What you are asked to do - Scan the listing below and copy each line holding the word "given".

□ □ □

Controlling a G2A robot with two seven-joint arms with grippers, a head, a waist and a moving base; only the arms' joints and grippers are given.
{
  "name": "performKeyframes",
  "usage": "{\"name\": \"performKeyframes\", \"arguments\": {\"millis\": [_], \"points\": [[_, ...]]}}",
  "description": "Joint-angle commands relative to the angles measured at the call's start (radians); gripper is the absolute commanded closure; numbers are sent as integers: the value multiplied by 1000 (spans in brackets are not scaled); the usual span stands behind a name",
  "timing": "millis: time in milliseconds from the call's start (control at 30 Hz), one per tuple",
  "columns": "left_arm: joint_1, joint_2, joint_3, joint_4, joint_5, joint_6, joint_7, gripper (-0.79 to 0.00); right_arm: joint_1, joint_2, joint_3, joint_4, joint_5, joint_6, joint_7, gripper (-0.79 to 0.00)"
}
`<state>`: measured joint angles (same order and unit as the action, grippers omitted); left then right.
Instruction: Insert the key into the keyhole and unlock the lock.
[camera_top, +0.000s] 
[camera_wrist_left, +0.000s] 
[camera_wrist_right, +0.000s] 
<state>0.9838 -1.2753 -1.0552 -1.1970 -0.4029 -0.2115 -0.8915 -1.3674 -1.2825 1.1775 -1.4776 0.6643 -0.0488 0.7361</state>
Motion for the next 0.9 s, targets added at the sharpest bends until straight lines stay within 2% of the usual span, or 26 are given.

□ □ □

Solution for this task -
Controlling a G2A robot with two seven-joint arms with grippers, a head, a waist and a moving base; only the arms' joints and grippers are given.
Motion for the next 0.9 s, targets added at the sharpest bends until straight lines stay within 2% of the usual span, or 26 are given.

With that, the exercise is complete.